[WHAT IS NEEDED]
Down to the last line, repeat the entries exactly.

[Extracted data entries]
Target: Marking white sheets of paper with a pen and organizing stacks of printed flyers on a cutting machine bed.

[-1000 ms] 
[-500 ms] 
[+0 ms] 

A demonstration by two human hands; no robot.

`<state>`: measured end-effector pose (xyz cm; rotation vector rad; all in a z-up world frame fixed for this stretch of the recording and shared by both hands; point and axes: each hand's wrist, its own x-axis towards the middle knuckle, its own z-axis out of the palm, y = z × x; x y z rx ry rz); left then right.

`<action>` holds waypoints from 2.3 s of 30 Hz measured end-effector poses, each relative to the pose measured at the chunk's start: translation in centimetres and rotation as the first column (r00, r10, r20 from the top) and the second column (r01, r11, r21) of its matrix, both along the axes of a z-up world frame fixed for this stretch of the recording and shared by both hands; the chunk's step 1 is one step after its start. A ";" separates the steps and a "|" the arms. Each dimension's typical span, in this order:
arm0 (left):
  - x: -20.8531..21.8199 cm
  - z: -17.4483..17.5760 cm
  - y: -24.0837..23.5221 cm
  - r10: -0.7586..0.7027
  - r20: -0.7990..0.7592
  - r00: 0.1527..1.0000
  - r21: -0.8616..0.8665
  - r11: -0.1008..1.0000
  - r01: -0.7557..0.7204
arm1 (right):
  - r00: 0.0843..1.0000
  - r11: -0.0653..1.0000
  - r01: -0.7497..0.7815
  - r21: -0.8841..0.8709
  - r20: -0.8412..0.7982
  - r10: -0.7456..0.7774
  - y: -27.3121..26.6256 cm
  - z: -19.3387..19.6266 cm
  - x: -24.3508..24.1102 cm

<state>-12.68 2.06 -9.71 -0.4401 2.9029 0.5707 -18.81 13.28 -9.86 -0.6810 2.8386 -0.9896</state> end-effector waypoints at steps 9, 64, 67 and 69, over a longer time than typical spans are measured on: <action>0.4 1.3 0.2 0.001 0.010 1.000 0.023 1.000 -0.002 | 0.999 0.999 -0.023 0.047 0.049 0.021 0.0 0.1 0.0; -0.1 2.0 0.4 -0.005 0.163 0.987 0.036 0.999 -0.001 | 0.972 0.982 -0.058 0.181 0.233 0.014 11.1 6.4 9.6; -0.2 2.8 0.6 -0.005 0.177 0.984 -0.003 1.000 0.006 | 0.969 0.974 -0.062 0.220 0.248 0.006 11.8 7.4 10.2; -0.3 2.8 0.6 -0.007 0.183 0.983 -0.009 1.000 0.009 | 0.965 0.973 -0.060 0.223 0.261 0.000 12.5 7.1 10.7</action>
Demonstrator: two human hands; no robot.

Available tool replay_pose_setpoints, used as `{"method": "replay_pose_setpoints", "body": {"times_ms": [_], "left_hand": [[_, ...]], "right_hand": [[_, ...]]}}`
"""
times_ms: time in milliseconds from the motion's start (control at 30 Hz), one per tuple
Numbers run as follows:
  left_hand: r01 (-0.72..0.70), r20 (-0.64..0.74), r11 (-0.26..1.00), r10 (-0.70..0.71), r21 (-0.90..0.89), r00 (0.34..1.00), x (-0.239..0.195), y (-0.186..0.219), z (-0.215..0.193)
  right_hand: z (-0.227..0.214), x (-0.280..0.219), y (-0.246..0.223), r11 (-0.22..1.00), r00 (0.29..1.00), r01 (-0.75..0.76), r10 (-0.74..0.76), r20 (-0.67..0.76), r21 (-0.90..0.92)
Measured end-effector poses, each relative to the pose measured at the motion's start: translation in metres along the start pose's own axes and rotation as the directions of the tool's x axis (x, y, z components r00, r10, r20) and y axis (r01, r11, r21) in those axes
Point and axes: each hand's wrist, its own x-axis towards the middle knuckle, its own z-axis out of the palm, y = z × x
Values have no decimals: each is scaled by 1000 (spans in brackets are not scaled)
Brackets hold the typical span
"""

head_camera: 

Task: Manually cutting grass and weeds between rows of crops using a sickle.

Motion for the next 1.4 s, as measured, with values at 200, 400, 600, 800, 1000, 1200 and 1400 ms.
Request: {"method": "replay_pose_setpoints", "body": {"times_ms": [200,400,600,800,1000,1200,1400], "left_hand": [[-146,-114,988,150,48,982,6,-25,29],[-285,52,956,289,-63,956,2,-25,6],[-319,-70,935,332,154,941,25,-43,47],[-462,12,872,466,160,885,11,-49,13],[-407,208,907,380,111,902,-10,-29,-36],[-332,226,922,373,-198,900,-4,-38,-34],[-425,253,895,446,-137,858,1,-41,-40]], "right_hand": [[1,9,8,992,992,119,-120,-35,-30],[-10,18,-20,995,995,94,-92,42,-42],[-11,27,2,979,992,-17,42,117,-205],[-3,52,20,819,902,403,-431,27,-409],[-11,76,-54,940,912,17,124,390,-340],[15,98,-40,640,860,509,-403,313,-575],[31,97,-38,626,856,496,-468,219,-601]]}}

[RESPONSE]
Target: Marking white sheets of paper with a pen and organizing stacks of printed flyers on a cutting machine bed.

[-1000 ms] 
[-500 ms] 
[+0 ms] 

A demonstration by two human hands; no robot.

`<state>`: measured end-effector pose (xyz cm; rotation vector rad; all in a z-up world frame fixed for this stretch of the recording and shared by both hands; point and axes: each hand's wrist, its own x-axis towards the middle knuckle, its own z-axis out of the palm, y = z × x; x y z rx ry rz); left then right.

`<action>` holds waypoints from 2.3 s of 30 Hz measured end-effector poses, each relative to the pose measured at the chunk's start: translation in centimetres and rotation as the first column (r00, r10, r20 from the top) and the second column (r01, r11, r21) of its matrix, both along the axes of a z-up world frame fixed for this stretch of the recording and shared by both hands; the chunk's step 1 is one step after its start. A ";" separates the steps and a "|" the arms. Each dimension's typical span, in this order:
arm0 (left):
  - x: -20.8531..21.8199 cm
  - z: -17.4483..17.5760 cm
  - y: -24.0837..23.5221 cm
  - r10: -0.7586..0.7027
  - r20: -0.7990..0.7592
  - r00: 0.1527..1.0000
  - r21: -0.8616..0.8665
  - r11: -0.1008..1.0000
  - r01: -0.7557..0.7204
arm1 (right):
  - r00: 0.0843..1.0000
  - r11: -0.0653..1.0000
  - r01: -0.7497..0.7815
  - r21: -0.8841..0.8709
  - r20: -0.8412..0.7982
  - r10: -0.7456..0.7774
  - y: -27.3121..26.6256 cm
  - z: -19.3387..19.6266 cm
  - x: -24.3508..24.1102 cm

<state>-12.68 2.06 -9.71 -0.4401 2.9029 0.5707 -18.81 13.28 -9.86 -0.6810 2.8386 -0.9896</state> end-effector waypoints at steps 9, 64, 67 and 69, over a longer time than typical spans are measured on: <action>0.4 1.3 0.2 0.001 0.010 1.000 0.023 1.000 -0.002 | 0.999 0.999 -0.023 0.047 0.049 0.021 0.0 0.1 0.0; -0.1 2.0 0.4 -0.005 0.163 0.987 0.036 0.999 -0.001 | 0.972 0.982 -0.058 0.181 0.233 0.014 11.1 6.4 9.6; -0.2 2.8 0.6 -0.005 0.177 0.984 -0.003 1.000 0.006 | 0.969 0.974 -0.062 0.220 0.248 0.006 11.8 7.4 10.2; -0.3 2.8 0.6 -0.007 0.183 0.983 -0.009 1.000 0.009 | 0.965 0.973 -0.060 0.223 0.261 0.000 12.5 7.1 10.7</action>
Demonstrator: two human hands; no robot.

Available tool replay_pose_setpoints, used as `{"method": "replay_pose_setpoints", "body": {"times_ms": [_], "left_hand": [[_, ...]], "right_hand": [[_, ...]]}}`
"""
times_ms: time in milliseconds from the motion's start (control at 30 Hz), one per tuple
Numbers run as follows:
  left_hand: r01 (-0.72..0.70), r20 (-0.64..0.74), r11 (-0.26..1.00), r10 (-0.70..0.71), r21 (-0.90..0.89), r00 (0.34..1.00), x (-0.239..0.195), y (-0.186..0.219), z (-0.215..0.193)
  right_hand: z (-0.227..0.214), x (-0.280..0.219), y (-0.246..0.223), r11 (-0.22..1.00), r00 (0.29..1.00), r01 (-0.75..0.76), r10 (-0.74..0.76), r20 (-0.67..0.76), r21 (-0.90..0.92)
Measured end-effector poses, each relative to the pose measured at the motion's start: translation in metres along the start pose's own axes and rotation as the directions of the tool's x axis (x, y, z components r00, r10, r20) and y axis (r01, r11, r21) in those axes
Point and axes: each hand's wrist, its own x-axis towards the middle knuckle, its own z-axis out of the palm, y = z × x
Values have no decimals: each is scaled by 1000 (spans in brackets are not scaled)
Brackets hold the typical span
"""

head_camera: 

Task: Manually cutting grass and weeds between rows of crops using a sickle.

Motion for the next 1.4 s, as measured, with values at 200, 400, 600, 800, 1000, 1200 and 1400 ms.
Request: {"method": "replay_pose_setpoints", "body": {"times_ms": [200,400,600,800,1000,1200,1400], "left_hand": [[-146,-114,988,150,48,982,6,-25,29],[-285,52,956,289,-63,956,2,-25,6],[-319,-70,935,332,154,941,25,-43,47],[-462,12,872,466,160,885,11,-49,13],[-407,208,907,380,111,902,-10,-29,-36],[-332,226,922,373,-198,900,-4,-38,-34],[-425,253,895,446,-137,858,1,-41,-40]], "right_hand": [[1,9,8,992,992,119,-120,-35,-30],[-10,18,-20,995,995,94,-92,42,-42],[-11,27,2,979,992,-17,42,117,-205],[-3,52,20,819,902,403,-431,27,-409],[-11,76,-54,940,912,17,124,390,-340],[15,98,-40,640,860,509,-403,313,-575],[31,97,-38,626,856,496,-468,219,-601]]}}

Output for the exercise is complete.